Micro-threaded Row and Column Operations in a DRAM Core

by Frederick A. Ware and Craig Hampel
Rambus Inc.

Abstract

The technique of micro-threading may be applied to the core of a DRAM to reduce the row and column access granularity. This results in a significant performance benefit for those applications that deal with small data objects.

I. INTRODUCTION

DRAM interface speeds have improved dramatically in the last decade. However, DRAM core speeds have seen much smaller improvements. As a result, the access granularity of DRAM components has steadily increased, limiting performance in some applications. Table I shows historical data that supports this observation.

TABLE I Historical Trend of DRAM Row Granularity

DRAM component	year	row granularity (bytes)
EDO (x8)	1994	4
SGRAM (x32)	1998	8
GDDR (x32)	2001	16
GDDR 3 (x32)	2004	32

“Row granularity” refers to the amount of data that can be transferred through the interface during a row cycle interval (t_RR). There is a corresponding “column granularity” metric that refers to the amount of data can be transferred during a column cycle interval (t_CC).

This granularity problem may be addressed with the architectural technique of “micro-threading”. This technique permits several small accesses to take the place of a single large access. This requires some modification to the interface of the DRAM, but does not add significant cost for many DRAM cores. In many cores multiple independent row decode circuits and multiple independent column decode circuits are already present.

Fig. 1 shows an example of the performance benefit of micro-threading. Two DRAM cores are compared in a graphics application in which a range of triangle sizes are accessed. The cores of the two DRAMs have identical speeds, but are organized differently. The interface circuitry of the two DRAMs have identical speeds.

The micro-threaded core has two to four times the effective triangle access rate. The remaining sections of this paper will describe how the performance benefits of Fig. 1 are achieved.

Fig. 1. Triangle size versus triangle access rate for typical and micro-threaded DRAM cores. The x-axis shows triangle size in units of 4-byte-pixels. The yaxis shows the access rate in 106 triangles per second. The upper curve is for a micro-threaded DRAM core, and the lower curve is for a typical DRAM core. The micro-threaded DRAM core has from 2x to 4x the performance (triangles/s) with the same core timing parameters.

II. TYPICAL DRAM CORE

Fig. 2 shows the internal details for a typical DRAM core. This component has eight independent banks. One bank (gray) consists of an “A” half and a “B” half, connected to the “A” data pins and the “B” data pins, respectively. The two bank halves operate in parallel in response to row and column commands. A row command selects a single row (white) within each bank half, and two column commands select two column locations “x” and “y” (black) within each row half.

Note that in this example, each group of four bank halves (a “quadrant”) has its own set of column and row decoder circuits. However, these resources are operated in parallel, with each transaction utilizing two diagonal quadrants and not using the other two quadrants.

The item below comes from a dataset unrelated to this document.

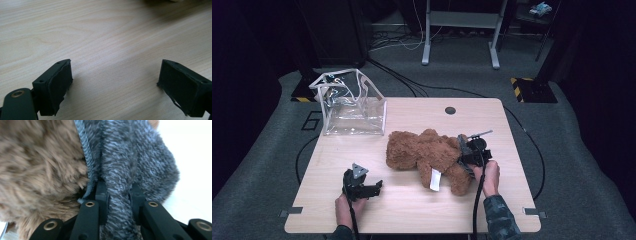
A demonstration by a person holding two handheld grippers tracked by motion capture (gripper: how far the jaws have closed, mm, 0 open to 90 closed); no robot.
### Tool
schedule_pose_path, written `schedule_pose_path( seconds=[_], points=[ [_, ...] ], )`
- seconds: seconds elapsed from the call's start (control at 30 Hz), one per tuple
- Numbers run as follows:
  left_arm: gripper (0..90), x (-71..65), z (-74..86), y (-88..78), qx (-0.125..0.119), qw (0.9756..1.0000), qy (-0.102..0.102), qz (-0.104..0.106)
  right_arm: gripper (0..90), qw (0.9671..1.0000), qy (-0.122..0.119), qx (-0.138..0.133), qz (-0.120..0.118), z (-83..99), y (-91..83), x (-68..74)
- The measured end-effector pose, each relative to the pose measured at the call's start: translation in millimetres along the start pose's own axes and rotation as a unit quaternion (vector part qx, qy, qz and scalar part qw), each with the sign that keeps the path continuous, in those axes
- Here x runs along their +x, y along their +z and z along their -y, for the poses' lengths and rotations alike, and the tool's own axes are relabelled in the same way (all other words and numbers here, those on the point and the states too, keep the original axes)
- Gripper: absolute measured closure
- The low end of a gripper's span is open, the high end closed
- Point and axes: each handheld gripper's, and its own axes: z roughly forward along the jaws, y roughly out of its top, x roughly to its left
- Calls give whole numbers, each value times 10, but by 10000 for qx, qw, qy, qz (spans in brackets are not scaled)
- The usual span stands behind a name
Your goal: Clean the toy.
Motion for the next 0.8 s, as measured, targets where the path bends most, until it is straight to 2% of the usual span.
schedule_pose_path(
  seconds=[0.1, 0.27, 0.37, 0.57, 0.63, 0.73, 0.77, 0.8],
  points=[
    [115, 0, 0, 0, -2, 10000, -2, 1, 753, 9997, 69, -233, 27, -36, -168, -22],
    [115, 7, -1, -6, 42, 10000, 52, 7, 754, 9973, 67, -718, -97, -112, -455, -12],
    [115, 8, -2, -6, 44, 10000, 56, 6, 754, 9967, -26, -801, -123, -155, -534, 61],
    [115, 8, -1, -6, 43, 10000, 57, 7, 755, 9981, -175, -581, -79, -153, -363, 159],
    [115, 7, -1, -6, 42, 10000, 55, 7, 756, 9987, -151, -486, -15, -124, -287, 145],
    [115, 8, -1, -6, 45, 10000, 56, 7, 756, 9995, -68, -294, -66, -57, -156, 99],
    [115, -1, 0, 1, -6, 10000, -9, -2, 756, 9997, -62, -193, -101, -28, -99, 86],
    [115, 1, 0, -1, 6, 10000, 7, 1, 755, 9997, -108, -125, -172, 4, -43, 59]
  ],
)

Fig. 3 shows the timing of a transaction for this typical DRAM component. The “row pins” and “column pins” show the row and column commands directed to the DRAM. Note that most DRAM components multiplex the row and column commands onto the same interface pins – this timing diagram has separated them to make the sequence easier to follow.

After a row command (“row”) is received, the selected row is accessed (sensed and latched). A time t_RR must elapse before another bank can perform a row access – this time interval represents the time the bank’s row circuitry is occupied.

After a column command (“col x”) is received, the selected column is accessed. In the case of a read command, the data at location “x” is driven onto the data pins, and in the case of a write command the data on the data pins is stored into location “x”. A time t_CC must elapse before the bank can perform another column access (“col y”) – this time interval represents the time the bank’s column circuitry is occupied.

The t_CC interval in this example is 4ns, yielding a column access rate of 250MHz. The bit transport interval is 0.25ns, so that 16 bits are transported on each link during a column access. With 16 data links, the column granularity is 32 bytes. Because t_RR is twice t_CC, the row granularity is 64 bytes. Fig. 3. Transaction timing for a typical DRAM core. A row command selects a single row within a bank, and two column commands select two column locations “x” and “y” within that row. The row circuitry for the two affected half-banks are engaged for an interval of t_RR after the row command, and the column circuitry for the two affected half-banks are engaged for an interval of t_CC after each column command. In this example, 64 bytes are accessed in each t_RR interval, and 32 bytes are accessed in each t_CC interval – these values are the row and column access granularity, respectively.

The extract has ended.